SUPPLIED DATA below:

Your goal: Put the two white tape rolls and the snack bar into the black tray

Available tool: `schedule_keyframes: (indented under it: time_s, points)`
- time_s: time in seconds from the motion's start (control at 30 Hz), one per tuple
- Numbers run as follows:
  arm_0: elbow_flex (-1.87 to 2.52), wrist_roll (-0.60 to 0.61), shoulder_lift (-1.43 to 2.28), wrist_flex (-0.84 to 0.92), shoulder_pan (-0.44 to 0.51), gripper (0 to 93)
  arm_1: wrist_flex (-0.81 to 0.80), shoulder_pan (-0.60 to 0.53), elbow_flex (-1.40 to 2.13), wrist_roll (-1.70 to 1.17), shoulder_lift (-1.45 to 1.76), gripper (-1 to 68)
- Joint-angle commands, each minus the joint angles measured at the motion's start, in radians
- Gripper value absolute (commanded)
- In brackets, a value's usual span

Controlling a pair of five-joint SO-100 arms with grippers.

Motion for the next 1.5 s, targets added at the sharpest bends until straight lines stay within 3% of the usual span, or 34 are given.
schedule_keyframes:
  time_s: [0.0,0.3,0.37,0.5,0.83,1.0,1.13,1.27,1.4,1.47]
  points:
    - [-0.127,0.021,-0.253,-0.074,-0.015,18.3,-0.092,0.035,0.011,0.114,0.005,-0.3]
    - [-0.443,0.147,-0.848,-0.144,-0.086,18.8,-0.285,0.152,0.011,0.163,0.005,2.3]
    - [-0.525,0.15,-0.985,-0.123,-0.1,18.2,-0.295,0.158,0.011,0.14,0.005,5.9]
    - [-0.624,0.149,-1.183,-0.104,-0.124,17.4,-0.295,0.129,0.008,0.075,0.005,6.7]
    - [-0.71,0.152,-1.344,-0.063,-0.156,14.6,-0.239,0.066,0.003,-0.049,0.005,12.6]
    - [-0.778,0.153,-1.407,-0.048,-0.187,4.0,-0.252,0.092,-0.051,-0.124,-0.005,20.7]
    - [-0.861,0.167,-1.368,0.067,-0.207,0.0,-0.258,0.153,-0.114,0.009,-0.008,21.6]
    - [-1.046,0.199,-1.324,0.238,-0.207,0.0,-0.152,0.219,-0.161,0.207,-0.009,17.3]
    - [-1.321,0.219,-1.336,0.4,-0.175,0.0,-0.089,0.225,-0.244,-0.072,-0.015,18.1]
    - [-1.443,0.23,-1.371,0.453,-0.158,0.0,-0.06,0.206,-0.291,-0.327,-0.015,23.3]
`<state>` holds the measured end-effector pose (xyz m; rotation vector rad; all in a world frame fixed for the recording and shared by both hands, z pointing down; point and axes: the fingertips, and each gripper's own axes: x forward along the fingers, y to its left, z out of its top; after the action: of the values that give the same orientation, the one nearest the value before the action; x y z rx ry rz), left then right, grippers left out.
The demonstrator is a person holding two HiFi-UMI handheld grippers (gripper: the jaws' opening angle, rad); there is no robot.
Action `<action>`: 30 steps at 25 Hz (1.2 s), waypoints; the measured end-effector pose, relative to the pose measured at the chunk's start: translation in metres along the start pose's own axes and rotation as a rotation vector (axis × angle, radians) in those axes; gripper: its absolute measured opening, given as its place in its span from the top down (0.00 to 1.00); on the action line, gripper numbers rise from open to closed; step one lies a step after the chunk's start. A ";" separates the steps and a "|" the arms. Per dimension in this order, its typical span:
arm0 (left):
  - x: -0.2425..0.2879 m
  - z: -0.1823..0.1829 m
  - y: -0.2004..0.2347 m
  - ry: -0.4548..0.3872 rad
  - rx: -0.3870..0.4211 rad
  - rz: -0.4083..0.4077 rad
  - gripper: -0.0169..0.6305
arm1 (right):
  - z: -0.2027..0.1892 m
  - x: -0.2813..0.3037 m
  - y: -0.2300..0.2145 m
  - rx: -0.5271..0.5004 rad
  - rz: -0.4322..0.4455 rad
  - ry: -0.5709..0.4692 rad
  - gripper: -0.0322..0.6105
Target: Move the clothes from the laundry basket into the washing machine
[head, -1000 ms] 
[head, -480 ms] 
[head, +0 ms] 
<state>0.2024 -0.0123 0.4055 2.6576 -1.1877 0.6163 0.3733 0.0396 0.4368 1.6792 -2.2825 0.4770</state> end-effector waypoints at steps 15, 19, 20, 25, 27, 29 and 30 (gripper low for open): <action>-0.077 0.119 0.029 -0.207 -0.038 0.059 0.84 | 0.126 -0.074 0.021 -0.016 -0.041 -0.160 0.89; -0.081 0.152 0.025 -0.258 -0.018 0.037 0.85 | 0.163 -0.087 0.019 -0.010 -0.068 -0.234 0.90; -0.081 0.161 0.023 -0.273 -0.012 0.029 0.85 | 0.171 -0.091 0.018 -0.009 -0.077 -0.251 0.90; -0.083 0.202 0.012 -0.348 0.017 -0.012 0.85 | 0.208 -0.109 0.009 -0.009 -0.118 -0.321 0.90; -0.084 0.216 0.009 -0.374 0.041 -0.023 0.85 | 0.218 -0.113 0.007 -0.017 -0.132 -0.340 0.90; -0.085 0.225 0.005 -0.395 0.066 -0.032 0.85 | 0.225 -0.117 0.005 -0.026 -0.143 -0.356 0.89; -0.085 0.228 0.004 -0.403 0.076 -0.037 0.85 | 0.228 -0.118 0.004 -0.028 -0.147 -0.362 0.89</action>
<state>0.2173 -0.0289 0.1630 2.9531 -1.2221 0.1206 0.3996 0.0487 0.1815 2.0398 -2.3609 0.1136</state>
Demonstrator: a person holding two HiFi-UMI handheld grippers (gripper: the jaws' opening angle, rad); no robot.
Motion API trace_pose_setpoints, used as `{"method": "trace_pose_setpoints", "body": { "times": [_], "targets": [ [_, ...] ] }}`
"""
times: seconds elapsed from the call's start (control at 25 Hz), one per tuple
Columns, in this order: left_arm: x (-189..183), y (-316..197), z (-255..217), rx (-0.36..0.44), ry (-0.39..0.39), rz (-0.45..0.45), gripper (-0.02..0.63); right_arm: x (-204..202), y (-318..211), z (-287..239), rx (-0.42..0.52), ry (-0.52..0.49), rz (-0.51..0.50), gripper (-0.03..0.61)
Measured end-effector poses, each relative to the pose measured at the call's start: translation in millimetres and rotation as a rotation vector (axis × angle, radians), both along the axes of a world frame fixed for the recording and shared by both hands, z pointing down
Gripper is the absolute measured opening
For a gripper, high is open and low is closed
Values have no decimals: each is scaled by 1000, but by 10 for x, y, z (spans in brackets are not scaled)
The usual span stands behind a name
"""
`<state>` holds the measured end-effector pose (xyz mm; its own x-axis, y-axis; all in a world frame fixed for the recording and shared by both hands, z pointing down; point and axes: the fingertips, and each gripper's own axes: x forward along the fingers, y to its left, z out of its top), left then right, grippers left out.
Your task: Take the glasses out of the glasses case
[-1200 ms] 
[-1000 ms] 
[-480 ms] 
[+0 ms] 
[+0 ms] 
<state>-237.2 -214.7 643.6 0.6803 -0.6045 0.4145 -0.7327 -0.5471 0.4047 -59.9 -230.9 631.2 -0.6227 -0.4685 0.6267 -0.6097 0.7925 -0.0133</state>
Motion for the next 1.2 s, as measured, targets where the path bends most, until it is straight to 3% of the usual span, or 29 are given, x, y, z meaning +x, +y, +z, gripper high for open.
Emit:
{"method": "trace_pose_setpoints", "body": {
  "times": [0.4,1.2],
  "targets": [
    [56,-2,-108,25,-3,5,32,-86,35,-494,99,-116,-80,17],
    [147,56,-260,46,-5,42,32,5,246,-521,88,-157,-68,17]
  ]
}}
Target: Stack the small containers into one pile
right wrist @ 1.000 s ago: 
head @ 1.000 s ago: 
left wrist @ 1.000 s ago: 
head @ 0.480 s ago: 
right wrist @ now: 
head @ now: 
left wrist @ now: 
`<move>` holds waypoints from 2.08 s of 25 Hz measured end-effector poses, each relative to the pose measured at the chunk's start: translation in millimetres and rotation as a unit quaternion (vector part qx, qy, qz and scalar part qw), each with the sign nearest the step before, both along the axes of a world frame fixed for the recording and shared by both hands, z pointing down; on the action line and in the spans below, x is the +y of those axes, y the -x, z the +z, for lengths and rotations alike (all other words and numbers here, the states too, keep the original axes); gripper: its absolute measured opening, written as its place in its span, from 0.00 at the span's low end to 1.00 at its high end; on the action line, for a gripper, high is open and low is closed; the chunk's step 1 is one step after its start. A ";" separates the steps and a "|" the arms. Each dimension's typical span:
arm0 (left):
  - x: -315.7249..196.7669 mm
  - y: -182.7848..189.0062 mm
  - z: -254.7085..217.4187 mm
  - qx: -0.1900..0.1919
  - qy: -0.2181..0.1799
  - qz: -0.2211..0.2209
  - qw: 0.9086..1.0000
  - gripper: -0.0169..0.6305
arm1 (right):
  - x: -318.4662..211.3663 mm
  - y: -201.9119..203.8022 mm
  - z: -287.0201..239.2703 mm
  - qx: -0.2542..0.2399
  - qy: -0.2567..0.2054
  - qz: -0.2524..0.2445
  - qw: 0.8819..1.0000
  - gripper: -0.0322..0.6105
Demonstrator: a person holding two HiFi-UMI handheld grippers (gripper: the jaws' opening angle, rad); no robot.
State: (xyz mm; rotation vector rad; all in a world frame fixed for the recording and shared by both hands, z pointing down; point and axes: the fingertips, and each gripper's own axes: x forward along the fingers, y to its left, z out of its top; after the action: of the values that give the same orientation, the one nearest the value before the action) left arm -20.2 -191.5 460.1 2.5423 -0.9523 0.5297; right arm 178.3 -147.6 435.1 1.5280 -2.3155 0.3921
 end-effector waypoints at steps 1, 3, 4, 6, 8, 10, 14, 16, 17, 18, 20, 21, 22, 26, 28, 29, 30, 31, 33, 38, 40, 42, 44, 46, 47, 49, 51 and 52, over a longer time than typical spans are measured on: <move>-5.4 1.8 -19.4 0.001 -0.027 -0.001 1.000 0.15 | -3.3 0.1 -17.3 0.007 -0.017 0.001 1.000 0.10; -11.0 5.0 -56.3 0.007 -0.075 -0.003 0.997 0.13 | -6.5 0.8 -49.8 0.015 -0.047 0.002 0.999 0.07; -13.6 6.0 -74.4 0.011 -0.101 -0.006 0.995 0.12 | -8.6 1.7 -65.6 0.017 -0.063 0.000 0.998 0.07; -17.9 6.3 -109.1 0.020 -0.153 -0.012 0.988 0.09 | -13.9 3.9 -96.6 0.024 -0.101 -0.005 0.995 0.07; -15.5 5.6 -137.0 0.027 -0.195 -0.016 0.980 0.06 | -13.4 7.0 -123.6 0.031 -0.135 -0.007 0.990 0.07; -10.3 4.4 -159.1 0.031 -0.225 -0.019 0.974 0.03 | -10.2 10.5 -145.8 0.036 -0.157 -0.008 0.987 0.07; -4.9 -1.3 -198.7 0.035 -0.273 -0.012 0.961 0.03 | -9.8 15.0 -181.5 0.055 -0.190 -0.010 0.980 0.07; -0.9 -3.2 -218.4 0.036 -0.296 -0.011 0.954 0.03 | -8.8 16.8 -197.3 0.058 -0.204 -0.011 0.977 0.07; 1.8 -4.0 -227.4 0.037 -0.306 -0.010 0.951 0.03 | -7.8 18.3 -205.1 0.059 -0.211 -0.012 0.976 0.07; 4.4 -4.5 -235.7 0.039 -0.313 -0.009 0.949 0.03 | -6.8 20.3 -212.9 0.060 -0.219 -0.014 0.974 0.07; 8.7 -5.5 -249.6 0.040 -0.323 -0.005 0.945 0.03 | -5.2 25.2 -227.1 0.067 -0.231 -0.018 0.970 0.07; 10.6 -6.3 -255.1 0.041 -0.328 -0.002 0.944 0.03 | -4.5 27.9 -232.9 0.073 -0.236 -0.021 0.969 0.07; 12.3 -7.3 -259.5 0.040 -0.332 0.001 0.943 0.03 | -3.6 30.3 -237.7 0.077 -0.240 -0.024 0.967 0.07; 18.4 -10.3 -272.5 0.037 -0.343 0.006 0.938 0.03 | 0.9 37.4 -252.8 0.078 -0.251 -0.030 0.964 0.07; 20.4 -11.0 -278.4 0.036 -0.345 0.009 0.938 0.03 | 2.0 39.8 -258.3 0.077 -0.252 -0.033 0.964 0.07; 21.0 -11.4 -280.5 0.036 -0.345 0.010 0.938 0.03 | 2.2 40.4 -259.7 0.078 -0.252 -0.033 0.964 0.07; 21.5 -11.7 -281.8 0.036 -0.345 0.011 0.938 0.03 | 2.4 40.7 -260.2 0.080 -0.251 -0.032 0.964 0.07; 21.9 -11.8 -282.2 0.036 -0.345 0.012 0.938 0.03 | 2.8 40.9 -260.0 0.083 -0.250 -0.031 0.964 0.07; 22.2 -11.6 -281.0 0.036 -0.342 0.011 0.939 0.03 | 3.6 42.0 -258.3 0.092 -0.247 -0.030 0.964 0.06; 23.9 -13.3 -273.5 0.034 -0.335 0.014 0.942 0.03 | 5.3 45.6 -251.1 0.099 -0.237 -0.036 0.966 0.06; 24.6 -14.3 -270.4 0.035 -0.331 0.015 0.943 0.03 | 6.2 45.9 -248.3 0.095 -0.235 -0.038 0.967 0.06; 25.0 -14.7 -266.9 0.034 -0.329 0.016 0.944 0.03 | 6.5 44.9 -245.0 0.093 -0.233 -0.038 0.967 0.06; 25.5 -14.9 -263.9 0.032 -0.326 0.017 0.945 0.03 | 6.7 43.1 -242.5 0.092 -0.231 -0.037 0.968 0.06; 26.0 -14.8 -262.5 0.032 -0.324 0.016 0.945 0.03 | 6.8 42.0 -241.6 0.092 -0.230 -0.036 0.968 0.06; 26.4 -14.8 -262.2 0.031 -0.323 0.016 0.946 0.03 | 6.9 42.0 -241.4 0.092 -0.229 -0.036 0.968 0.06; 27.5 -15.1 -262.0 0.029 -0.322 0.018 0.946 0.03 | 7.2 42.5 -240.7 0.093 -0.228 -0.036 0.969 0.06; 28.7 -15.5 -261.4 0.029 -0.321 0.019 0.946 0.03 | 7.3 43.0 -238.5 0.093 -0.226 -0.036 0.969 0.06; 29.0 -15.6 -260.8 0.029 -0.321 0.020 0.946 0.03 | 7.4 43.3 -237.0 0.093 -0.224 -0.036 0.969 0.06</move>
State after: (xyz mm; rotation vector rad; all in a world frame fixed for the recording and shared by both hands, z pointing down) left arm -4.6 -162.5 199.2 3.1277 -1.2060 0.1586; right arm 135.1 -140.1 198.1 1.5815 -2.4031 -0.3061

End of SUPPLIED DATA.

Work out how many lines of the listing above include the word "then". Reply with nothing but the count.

2